WHAT TO DO ▸ In the listing that follows, how many lines include the string "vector"? Reply with only the number.

DATA EXTRACT ▸
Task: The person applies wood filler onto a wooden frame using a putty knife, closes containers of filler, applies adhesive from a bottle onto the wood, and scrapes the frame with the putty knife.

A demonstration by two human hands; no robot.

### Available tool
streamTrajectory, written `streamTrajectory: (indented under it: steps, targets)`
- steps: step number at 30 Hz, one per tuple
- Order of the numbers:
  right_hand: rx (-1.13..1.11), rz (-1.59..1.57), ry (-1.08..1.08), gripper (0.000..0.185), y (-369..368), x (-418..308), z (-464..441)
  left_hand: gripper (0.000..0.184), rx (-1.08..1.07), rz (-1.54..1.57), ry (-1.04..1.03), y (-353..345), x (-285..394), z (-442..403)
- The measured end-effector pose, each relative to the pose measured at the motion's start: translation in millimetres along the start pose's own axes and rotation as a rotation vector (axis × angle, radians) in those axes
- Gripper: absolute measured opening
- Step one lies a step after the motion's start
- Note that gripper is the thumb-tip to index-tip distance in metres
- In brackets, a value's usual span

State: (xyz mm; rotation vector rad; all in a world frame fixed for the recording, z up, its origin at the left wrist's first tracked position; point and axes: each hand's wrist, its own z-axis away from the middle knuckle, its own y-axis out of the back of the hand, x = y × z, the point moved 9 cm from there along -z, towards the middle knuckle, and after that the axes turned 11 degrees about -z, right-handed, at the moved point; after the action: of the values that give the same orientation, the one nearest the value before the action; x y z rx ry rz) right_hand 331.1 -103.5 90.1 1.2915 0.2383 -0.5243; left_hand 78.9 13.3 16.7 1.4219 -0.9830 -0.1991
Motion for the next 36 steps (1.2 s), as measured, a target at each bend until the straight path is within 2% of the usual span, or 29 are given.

RESULT FOR THIS TASK ▸ 2